When such a traditional society begins to change more rapidly, as it happened for instance in Europe at the end of the Middle Ages, a new type of man comes to the fore: the inner-directed type. Also this type of man learns his values, norms and goals in his childhood from his parents and other influential adults, of course, but the values etc. are no longer those prescribed by society, but they are individual and serve as lifelong orientations that guide the major decisions in life. The person’s internalized goals are very generalized (Riesman mentions wealth, fame, goodness, achievement as instances) and one may fail to reach them, but one never doubts their guiding value. Riesman calls inner-directed people “gyroscopically driven – the gyroscope being implanted by adults and serving to stabilize the young even in voyages occupationally, socially, or geographically far from the ancestral home”.
But today, now that society changes exceedingly quickly, another type of person comes up: the other-directed man. Such a quickly changing society requires a more resilient type of person; one who lets himself be oriented by the opinions of the people around him. His conformity to society is no longer an internally acquired guide of values etc. but a “sensitive attention to the expectations of contemporaries”. Goals have become fluctuating and short-term, and the other-directed person is no longer steered by an internal gyroscope but goals are “picked up … by a [internal] radar.” One gets this radar also in childhood from the parents and influential adults, but now these relevant others “encourage the child to tune in to the people around him and any given time and share his preoccupation with their reactions to him and his to them” (my italics).

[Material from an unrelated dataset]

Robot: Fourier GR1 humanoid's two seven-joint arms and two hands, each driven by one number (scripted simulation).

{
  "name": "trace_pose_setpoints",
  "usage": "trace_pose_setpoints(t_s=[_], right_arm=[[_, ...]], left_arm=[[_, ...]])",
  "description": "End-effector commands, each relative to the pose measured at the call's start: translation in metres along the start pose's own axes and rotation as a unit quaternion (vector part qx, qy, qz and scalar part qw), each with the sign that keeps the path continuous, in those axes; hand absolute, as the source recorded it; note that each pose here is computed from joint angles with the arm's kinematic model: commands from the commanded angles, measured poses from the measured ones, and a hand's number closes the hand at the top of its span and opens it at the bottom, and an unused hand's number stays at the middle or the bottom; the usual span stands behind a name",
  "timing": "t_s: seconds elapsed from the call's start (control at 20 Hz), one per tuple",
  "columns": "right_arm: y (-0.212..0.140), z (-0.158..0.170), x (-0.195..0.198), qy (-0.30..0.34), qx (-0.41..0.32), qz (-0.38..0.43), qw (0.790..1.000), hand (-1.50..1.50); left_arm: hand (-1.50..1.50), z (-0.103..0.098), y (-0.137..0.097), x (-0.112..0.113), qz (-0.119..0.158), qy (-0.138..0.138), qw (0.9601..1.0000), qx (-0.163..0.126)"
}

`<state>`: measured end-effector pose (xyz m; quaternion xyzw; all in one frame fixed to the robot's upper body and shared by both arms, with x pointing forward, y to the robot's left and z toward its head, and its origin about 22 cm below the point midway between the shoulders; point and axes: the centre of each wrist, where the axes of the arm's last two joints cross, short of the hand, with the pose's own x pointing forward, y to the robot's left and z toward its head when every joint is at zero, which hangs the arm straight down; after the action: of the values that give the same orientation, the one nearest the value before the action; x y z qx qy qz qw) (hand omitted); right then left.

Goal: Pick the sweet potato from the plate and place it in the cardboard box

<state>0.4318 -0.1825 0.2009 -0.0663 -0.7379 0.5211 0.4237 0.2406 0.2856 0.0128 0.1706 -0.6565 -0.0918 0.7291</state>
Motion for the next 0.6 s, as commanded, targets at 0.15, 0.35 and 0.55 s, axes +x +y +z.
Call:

Of course, “pure” persons, who belong completely to one type, do not exist, let alone that a whole society of people of one type exists. It’s a matter of degree to which type a person belongs, and he or she is always a mixture of types, as Riesman stresses. However, one type tends to gain the upper hand in a certain society or in a certain period.
Riesman’s analyses of types of persons help me understand what is going on in society today. Although in the days that Riesman wrote his sentences the other-direct man was yet a new type that was not yet very wide spread (Riesman thinks of the USA and parts of Sweden, of Australia and New Zealand), now, 60 years later, one gets the impression that it is becoming the general type of man – anyway in Western society (but certainly not only there) and among the younger generation. It is not difficult to give examples that underline the present other-directedness of modern man: Twitter, Facebook, YouTube and so on are all expressions of the new type of modern man that is developing and that exists already to a high degree. Just these new media are used for telling your occupations to the world, sharing them with others, encouraging reactions from others, and participating in the occupations of others by giving your reactions. In this way, your internal radar picks up the expectations other people have of you, so that you can adapt your short-term goals and your behaviour to them. It’s what we do in our status updates or tweets and by sending our “likes” (or by our invitations to send them). Or in publishing our most private photos on the Internet, showing what we do to others and hoping that it fits what our relevant others think of us.